EXERCISE REQUIREMENTS →
Count how many lines below include the string "text". Only that number should appear in the reply.

[Source data]
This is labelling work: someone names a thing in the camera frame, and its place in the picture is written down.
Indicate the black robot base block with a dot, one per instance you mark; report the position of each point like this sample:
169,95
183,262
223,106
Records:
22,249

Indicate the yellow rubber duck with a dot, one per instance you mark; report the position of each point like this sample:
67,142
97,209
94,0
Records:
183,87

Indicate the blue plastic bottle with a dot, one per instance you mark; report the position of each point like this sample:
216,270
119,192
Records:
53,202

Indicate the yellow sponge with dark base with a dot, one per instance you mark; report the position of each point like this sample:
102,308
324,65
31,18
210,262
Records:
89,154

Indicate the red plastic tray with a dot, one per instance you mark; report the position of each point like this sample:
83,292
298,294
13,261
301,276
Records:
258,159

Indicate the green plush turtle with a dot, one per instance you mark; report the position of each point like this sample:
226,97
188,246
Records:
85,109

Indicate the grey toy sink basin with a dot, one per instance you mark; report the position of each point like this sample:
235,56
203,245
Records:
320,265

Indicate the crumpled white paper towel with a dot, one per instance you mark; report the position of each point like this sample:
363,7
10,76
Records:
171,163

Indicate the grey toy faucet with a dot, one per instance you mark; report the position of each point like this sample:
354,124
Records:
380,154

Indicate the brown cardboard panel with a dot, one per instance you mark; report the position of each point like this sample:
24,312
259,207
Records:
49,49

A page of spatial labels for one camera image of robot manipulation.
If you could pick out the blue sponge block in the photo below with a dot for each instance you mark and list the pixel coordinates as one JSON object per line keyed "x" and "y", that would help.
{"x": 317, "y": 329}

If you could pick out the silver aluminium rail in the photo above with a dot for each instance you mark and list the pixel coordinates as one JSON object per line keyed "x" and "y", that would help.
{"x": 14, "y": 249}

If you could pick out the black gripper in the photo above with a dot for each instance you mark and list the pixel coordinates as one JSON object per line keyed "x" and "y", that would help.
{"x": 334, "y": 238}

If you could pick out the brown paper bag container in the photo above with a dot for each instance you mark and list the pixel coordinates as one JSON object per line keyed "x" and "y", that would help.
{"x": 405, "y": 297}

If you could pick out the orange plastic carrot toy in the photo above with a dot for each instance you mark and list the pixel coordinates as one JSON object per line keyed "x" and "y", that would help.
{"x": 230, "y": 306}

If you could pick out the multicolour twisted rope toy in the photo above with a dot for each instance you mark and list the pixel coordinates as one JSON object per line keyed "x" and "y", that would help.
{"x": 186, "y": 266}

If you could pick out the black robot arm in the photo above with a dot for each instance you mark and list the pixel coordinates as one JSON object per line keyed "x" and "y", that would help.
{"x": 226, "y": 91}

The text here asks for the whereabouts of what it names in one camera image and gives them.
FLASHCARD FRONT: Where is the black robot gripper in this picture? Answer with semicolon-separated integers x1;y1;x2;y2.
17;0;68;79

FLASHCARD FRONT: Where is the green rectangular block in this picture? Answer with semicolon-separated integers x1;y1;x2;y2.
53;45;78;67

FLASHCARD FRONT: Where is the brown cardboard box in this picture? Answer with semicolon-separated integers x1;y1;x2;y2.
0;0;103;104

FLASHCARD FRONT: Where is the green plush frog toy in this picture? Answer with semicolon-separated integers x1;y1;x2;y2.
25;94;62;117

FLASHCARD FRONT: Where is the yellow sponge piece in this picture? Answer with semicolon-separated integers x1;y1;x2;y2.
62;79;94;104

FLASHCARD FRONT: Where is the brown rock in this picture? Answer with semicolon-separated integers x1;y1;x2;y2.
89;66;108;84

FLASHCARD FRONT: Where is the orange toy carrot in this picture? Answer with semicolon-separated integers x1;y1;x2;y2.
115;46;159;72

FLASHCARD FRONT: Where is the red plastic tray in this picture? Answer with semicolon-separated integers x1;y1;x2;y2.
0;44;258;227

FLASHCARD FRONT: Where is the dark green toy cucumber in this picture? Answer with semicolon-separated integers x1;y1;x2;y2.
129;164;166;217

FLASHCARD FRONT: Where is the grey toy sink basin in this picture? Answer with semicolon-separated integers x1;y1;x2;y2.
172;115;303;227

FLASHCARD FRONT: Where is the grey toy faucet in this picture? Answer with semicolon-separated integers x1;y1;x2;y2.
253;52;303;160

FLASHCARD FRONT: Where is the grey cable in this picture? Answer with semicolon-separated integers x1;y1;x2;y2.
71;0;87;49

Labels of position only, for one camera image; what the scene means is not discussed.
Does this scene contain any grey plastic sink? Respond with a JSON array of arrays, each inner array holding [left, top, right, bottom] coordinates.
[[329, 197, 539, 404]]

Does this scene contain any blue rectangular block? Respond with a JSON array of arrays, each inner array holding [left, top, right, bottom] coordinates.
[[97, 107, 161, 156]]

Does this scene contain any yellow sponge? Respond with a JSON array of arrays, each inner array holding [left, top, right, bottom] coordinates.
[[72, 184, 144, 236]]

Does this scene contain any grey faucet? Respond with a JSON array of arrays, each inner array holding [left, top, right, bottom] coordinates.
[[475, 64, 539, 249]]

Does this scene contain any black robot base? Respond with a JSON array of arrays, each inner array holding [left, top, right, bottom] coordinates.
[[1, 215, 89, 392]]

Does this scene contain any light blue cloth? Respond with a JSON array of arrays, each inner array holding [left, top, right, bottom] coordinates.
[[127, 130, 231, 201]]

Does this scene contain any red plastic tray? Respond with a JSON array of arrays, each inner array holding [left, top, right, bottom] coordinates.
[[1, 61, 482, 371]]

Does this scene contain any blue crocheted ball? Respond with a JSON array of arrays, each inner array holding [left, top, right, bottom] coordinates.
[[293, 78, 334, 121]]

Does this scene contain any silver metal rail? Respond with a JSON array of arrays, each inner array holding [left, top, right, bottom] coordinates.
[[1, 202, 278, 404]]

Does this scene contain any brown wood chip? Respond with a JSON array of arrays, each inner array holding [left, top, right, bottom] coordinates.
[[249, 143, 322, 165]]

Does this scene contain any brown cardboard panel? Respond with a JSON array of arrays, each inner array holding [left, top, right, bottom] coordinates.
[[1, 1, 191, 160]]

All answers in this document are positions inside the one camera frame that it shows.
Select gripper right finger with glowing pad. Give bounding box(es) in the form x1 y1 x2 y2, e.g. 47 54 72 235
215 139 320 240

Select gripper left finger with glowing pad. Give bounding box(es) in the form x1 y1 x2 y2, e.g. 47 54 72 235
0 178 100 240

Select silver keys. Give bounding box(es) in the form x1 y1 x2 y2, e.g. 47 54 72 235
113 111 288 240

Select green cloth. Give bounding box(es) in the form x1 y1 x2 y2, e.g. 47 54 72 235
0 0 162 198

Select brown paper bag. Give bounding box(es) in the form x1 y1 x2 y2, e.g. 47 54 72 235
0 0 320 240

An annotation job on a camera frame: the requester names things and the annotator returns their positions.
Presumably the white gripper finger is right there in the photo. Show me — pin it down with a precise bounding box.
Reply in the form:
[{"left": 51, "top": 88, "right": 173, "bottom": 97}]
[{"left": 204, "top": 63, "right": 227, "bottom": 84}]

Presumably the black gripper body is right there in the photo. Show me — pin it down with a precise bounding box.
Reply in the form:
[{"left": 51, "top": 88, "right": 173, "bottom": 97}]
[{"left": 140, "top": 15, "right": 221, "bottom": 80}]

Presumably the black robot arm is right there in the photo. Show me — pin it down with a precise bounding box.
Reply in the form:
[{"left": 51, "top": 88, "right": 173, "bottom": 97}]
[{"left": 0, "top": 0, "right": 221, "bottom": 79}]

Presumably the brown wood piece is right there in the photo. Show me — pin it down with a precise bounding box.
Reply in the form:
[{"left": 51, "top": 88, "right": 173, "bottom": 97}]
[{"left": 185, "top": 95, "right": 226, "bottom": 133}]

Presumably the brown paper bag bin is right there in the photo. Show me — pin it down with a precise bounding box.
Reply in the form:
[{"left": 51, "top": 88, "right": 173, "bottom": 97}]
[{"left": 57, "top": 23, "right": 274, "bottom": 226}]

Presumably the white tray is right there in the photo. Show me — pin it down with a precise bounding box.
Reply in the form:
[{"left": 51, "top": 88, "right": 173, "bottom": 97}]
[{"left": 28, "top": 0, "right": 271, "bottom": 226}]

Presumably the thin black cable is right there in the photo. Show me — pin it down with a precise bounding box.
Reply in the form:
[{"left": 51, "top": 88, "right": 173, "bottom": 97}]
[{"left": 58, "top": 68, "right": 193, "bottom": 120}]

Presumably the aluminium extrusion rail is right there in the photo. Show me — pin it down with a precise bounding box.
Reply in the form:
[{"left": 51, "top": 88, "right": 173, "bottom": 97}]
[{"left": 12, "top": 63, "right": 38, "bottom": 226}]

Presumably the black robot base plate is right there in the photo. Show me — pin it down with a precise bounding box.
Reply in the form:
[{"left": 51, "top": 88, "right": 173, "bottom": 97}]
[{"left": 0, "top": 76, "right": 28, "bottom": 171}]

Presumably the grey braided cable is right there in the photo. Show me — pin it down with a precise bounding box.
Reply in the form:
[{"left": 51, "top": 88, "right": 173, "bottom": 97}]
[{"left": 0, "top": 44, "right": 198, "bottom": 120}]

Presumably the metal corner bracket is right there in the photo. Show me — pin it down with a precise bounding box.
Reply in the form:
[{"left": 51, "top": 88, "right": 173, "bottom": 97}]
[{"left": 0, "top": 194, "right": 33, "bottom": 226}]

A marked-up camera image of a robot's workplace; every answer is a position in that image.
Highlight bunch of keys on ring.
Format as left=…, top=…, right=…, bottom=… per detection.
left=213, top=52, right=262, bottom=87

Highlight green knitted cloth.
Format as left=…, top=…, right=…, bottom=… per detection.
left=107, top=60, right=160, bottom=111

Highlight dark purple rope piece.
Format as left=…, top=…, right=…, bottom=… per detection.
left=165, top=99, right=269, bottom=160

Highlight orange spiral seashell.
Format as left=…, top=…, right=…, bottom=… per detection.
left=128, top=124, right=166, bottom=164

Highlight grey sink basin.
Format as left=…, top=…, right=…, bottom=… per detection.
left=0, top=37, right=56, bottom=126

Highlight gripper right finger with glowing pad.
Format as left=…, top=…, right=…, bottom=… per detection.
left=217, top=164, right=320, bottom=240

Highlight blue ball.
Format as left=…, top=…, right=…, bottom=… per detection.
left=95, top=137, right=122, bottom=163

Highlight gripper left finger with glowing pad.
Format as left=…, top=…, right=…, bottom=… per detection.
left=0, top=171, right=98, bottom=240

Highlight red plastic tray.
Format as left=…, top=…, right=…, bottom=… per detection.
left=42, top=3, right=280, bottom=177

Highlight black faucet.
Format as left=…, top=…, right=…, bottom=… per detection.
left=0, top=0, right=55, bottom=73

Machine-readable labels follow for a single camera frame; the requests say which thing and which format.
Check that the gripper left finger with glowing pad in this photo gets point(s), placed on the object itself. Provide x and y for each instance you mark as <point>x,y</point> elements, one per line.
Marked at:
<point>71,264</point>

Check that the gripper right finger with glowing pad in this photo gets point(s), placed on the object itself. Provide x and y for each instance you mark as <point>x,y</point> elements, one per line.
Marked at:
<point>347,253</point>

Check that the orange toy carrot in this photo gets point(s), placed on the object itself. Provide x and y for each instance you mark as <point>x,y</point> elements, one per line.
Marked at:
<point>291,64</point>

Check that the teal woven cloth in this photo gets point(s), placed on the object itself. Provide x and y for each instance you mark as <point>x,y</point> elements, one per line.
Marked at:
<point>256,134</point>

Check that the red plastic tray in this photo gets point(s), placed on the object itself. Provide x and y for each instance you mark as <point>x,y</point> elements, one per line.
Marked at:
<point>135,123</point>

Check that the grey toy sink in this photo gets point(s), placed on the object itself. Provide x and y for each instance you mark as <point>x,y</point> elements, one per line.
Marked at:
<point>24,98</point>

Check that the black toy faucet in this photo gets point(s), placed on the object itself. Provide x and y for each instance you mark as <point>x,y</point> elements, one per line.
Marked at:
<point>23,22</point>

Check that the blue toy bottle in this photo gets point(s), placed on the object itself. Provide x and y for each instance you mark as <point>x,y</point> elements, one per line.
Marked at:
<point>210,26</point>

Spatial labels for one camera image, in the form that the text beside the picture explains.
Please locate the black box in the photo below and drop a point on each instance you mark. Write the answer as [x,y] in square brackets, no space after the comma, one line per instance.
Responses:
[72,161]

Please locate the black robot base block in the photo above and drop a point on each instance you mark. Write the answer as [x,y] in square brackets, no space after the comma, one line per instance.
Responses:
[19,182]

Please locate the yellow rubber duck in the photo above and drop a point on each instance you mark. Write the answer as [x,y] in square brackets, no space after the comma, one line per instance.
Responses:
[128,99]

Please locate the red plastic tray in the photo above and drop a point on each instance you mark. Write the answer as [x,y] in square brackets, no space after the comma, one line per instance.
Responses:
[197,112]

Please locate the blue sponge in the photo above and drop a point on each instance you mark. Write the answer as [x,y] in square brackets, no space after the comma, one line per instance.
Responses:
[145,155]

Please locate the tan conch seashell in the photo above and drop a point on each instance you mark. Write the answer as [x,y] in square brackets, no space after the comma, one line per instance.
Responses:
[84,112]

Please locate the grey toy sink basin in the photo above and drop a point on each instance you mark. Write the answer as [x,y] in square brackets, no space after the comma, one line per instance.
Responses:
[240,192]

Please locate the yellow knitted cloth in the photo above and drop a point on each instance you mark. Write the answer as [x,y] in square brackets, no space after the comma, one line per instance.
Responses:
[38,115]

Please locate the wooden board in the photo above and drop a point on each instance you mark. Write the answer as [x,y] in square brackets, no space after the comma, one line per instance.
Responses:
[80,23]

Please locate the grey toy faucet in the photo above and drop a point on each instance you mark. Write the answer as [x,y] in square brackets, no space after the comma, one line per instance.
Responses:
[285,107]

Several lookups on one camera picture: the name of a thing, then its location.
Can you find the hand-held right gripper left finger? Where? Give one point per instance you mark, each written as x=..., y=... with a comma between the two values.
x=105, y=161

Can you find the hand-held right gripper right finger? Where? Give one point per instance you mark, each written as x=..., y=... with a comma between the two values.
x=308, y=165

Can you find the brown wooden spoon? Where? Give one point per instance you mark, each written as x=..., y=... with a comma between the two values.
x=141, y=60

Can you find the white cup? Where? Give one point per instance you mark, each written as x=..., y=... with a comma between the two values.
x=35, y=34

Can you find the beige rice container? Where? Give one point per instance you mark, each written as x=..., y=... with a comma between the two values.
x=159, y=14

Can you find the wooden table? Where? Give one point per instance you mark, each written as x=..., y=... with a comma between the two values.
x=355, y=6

EXERCISE ANSWER →
2